PROBLEM STATEMENT: Keep the lines exact and the pictures out as you repeat the following listing.

MATERIAL PROVIDED:
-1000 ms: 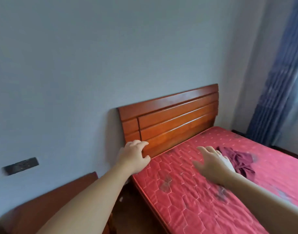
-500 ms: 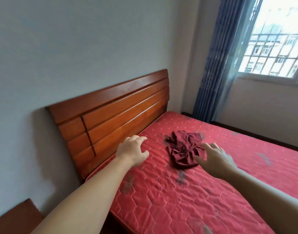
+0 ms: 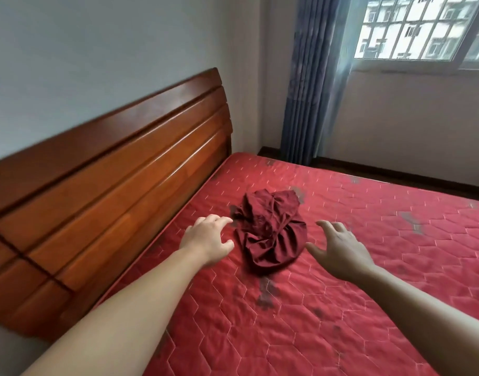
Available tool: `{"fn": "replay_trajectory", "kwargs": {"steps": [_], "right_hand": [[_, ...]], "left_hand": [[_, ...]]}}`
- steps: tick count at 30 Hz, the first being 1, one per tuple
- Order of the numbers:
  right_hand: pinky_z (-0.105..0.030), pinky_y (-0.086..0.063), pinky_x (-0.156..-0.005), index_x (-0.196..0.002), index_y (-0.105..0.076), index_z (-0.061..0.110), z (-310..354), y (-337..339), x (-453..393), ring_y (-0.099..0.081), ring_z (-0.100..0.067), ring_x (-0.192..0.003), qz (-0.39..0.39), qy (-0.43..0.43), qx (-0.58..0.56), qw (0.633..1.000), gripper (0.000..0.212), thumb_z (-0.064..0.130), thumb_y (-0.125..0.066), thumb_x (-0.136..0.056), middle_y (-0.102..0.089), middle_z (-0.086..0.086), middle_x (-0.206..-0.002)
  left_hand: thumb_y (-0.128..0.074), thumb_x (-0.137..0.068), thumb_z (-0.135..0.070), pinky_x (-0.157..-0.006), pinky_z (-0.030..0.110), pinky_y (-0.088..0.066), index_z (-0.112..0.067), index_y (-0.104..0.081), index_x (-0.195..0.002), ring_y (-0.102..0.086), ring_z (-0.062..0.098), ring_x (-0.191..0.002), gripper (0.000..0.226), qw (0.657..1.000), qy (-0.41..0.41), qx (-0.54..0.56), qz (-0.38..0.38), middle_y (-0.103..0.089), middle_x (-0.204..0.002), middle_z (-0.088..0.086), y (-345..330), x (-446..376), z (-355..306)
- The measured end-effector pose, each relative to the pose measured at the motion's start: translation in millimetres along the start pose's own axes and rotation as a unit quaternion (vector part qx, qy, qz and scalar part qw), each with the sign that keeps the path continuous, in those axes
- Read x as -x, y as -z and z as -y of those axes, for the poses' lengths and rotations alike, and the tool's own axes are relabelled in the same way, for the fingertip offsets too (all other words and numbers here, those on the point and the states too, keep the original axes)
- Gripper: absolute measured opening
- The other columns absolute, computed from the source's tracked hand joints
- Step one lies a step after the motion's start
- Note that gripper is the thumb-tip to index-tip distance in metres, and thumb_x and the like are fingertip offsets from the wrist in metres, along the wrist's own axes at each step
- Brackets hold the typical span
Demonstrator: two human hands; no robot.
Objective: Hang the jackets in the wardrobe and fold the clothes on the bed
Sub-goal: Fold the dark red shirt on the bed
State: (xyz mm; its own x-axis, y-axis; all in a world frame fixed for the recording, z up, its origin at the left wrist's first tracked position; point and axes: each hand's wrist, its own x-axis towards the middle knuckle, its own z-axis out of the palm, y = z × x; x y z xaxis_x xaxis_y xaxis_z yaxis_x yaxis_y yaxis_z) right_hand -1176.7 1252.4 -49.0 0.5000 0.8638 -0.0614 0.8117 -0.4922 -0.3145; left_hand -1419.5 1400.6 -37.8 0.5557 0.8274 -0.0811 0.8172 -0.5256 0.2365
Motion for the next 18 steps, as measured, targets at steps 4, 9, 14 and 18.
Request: {"fn": "replay_trajectory", "kwargs": {"steps": [4, 9, 14, 18], "right_hand": [[-0.047, -0.043, -0.098, -0.145, -0.03, 0.028, -13, -34, -64, -0.045, -0.028, -0.125, 0.027, -0.03, 0.021, 0.999, 0.067, 0.058, -0.048, -0.088, -0.04, -0.003, -0.144], [-0.046, -0.043, -0.099, -0.145, -0.029, 0.027, -23, -136, -127, -0.043, -0.03, -0.127, 0.107, -0.076, 0.026, 0.991, 0.068, 0.057, -0.049, -0.088, -0.036, -0.003, -0.146], [-0.043, -0.042, -0.102, -0.144, -0.035, 0.019, -44, -267, -205, -0.046, -0.032, -0.126, 0.156, -0.188, -0.097, 0.965, 0.067, 0.044, -0.058, -0.086, -0.039, -0.011, -0.142], [-0.045, -0.042, -0.103, -0.146, -0.03, 0.022, -67, -382, -245, -0.044, -0.034, -0.128, 0.204, -0.158, -0.042, 0.965, 0.071, 0.04, -0.058, -0.083, -0.033, -0.007, -0.147]], "left_hand": [[-0.054, -0.086, -0.046, -0.105, 0.038, -0.035, -0.037, -0.041, -0.14, -0.038, 0.017, -0.132, 0.056, 0.999, 0.0, 0.006, 0.033, -0.044, -0.144, -0.009, -43, -73, 8], [-0.054, -0.086, -0.047, -0.104, 0.04, -0.035, -0.033, -0.038, -0.143, -0.039, 0.02, -0.132, 0.061, 0.994, -0.024, -0.021, 0.101, -0.043, -0.144, -0.006, -145, -165, 31], [-0.052, -0.087, -0.038, -0.101, 0.042, -0.037, -0.026, -0.037, -0.143, -0.046, 0.025, -0.128, 0.059, 0.979, -0.068, -0.07, 0.178, -0.047, -0.141, 0.001, -282, -251, 57], [-0.057, -0.085, -0.034, -0.101, 0.045, -0.036, -0.027, -0.035, -0.142, -0.041, 0.026, -0.132, 0.062, 0.964, -0.089, -0.115, 0.222, -0.042, -0.144, 0.002, -393, -295, 75]]}}
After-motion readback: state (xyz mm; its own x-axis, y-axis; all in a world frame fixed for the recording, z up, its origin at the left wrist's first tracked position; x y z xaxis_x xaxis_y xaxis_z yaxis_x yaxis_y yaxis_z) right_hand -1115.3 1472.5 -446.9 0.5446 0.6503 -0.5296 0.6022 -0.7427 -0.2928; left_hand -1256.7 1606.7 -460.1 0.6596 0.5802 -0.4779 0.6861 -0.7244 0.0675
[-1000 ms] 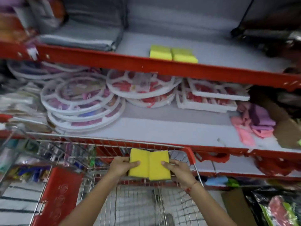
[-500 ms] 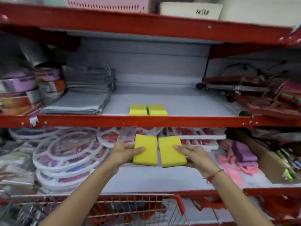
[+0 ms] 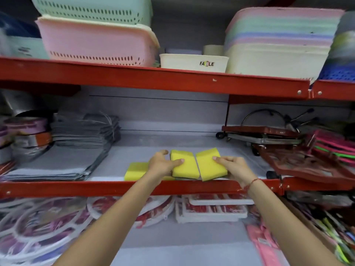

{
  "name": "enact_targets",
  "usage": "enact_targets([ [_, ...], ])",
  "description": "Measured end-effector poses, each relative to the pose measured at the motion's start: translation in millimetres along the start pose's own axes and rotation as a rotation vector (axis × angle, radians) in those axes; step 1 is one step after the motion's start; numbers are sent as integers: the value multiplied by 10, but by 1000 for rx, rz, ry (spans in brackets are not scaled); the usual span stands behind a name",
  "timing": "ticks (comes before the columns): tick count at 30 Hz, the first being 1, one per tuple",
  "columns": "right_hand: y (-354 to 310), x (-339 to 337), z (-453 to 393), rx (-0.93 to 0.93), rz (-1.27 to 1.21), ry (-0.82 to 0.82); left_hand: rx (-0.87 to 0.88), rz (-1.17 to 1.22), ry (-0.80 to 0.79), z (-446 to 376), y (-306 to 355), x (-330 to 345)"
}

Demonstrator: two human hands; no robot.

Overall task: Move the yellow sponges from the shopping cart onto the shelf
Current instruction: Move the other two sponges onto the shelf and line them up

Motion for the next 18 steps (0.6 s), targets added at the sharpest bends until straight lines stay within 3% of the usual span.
enact_targets([
  [11, 235, -134, -696, -64, 543, 72, 180, -582, 7, -351, 46, 615],
  [18, 169, 50, -638, -170, 783, 150, 251, -733, 95, -411, 5, 549],
])
Point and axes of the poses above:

EXPECTED ANSWER:
-1000 ms: 
-500 ms: 
+0 ms: 
Available tool: `{"fn": "replay_trajectory", "kwargs": {"steps": [_], "right_hand": [[_, ...]], "left_hand": [[_, ...]]}}`
- steps: tick count at 30 Hz, the first being 1, one per tuple
- Order of the numbers:
  right_hand: pinky_z (-0.105..0.030), pinky_y (-0.086..0.063), pinky_x (-0.156..-0.005), index_x (-0.196..0.002), index_y (-0.105..0.076), index_z (-0.061..0.110), z (-310..354), y (-337..339), x (-453..393), ring_y (-0.099..0.081), ring_z (-0.100..0.067), ring_x (-0.192..0.003), qz (-0.39..0.39), qy (-0.43..0.43), qx (-0.58..0.56), qw (0.633..1.000), gripper (0.000..0.212), thumb_z (-0.064..0.130), thumb_y (-0.125..0.066), thumb_x (-0.136..0.056), middle_y (-0.102..0.089), middle_z (-0.086..0.086), middle_x (-0.206..-0.002)
  left_hand: thumb_y (-0.128..0.074), thumb_x (-0.137..0.068), thumb_z (-0.135..0.070), pinky_x (-0.157..-0.006), pinky_z (-0.030..0.110), pinky_y (-0.088..0.066), index_z (-0.112..0.067), index_y (-0.104..0.081), index_x (-0.195..0.002), ring_y (-0.102..0.086), ring_z (-0.062..0.098), ring_x (-0.191..0.002), gripper (0.000..0.226), qw (0.657..1.000), qy (-0.41..0.41), qx (-0.54..0.56), qz (-0.38..0.38), middle_y (-0.103..0.089), middle_x (-0.204..0.002), middle_z (-0.088..0.086), y (-345..330), x (-446..376), z (-355..306)
- The measured end-effector pose, each relative to the pose measured at the motion's start: translation in millimetres along the start pose's own axes and rotation as a unit quaternion (vector part qx, qy, qz and scalar part qw), each with the sign that keeps the path continuous, in those axes
- Read x as -x, y as -z and z as -y of those axes, for the poses' lengths and rotations alike, and the tool's own axes are relabelled in the same way, for the fingertip offsets too (all other words and numbers here, those on the point and the states too, keep the original axes)
- Gripper: absolute measured opening
- The other columns absolute, computed from the source's tracked hand joints
- Step one lies a step after the motion's start
- Note that gripper is the thumb-tip to index-tip distance in metres, and thumb_x and the like are fingertip offsets from the wrist in metres, along the wrist's own axes at each step
- Brackets hold the typical span
Demonstrator: two human hands; no robot.
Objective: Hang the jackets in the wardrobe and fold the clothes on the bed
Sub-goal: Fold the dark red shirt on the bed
State: (xyz mm; its own x-axis, y-axis; all in a world frame fixed for the recording, z up, its origin at the left wrist's first tracked position; point and axes: each hand's wrist, its own x-axis towards the middle knuckle, its own z-axis out of the palm, y = z × x; x y z xaxis_x xaxis_y xaxis_z yaxis_x yaxis_y yaxis_z) right_hand -1176.7 1252.4 -49.0 0.5000 0.8638 -0.0614 0.8117 -0.4922 -0.3145; left_hand -1419.5 1400.6 -37.8 0.5557 0.8274 -0.0811 0.8172 -0.5256 0.2365
Motion for the next 18 steps, as measured, targets at steps 4, 9, 14 and 18.
Request: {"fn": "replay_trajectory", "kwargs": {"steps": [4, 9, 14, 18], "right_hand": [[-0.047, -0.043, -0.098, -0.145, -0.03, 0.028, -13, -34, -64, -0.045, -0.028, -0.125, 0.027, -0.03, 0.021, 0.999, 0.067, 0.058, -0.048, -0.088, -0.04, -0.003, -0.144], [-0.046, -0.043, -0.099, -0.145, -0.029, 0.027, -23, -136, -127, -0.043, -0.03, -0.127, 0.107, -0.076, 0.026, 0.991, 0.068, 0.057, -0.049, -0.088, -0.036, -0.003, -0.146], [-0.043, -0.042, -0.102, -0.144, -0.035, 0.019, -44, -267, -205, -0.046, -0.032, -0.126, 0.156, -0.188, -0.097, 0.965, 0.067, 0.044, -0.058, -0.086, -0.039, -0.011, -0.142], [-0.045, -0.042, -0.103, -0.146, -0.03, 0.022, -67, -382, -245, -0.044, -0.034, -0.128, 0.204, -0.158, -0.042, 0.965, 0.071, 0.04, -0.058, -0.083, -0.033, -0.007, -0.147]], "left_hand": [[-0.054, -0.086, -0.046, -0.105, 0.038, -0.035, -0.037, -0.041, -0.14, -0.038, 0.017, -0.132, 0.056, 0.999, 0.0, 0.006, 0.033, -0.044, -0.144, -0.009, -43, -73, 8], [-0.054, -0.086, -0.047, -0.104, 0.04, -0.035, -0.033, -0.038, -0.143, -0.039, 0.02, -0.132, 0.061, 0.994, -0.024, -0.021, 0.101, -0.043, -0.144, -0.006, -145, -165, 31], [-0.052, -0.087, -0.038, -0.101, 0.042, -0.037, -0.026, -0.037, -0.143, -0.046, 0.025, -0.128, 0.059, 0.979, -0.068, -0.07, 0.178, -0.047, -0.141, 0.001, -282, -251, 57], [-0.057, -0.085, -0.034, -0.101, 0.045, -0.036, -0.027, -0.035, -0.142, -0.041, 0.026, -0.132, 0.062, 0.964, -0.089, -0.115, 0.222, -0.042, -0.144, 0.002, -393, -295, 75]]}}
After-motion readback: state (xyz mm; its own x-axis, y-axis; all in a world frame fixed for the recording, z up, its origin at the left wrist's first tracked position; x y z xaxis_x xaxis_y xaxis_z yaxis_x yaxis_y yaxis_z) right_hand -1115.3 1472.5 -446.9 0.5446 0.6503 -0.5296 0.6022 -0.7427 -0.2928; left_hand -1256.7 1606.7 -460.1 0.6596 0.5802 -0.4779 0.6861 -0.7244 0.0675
[-1000 ms] 
[-500 ms] 
[+0 ms] 

{
  "name": "enact_targets",
  "usage": "enact_targets([ [_, ...], ])",
  "description": "Measured end-effector poses, each relative to the pose measured at the motion's start: translation in millimetres along the start pose's own axes and rotation as a rotation vector (axis × angle, radians) in those axes; step 1 is one step after the motion's start; numbers are sent as integers: the value multiplied by 10, but by 1000 for rx, rz, ry (spans in brackets are not scaled); the usual span stands behind a name",
  "timing": "ticks (comes before the columns): tick count at 30 Hz, the first being 1, one per tuple",
  "columns": "right_hand: y (-354 to 310), x (-339 to 337), z (-453 to 393), rx (-0.93 to 0.93), rz (-1.27 to 1.21), ry (-0.82 to 0.82); left_hand: rx (-0.87 to 0.88), rz (-1.17 to 1.22), ry (-0.80 to 0.79), z (-446 to 376), y (-306 to 355), x (-330 to 345)"
}

Demonstrator: two human hands; no robot.

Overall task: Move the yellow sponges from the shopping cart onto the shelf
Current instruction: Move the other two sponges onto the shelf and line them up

Motion for the next 18 steps (0.6 s), targets added at the sharpest bends until straight lines stay within 3% of the usual span.
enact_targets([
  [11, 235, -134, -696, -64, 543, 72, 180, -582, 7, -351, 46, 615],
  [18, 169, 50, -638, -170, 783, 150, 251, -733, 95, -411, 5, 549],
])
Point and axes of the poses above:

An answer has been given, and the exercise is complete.